§ **WHAT YOU ARE ASKED TO DO**:
Starting at the line that holds "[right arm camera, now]", restate every line word for word up to and including the last one in the listing below, and omit all pictures.

------------------------------------------------------------------------

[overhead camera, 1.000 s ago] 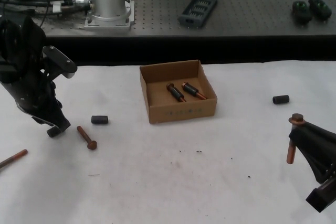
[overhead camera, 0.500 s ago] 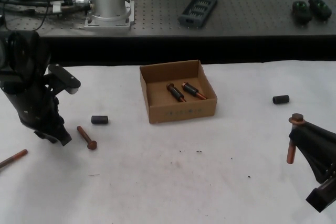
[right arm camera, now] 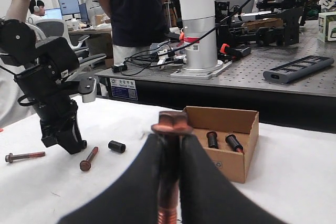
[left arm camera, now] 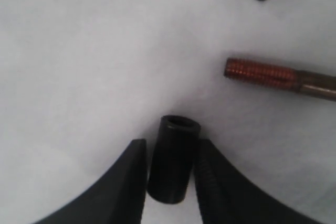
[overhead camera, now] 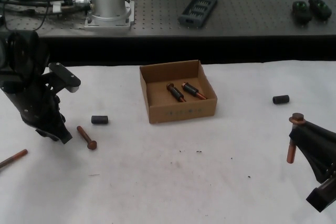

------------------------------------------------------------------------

§ **TASK RESULT**:
[right arm camera, now] 
[left arm camera, now] 
[overhead camera, now] 

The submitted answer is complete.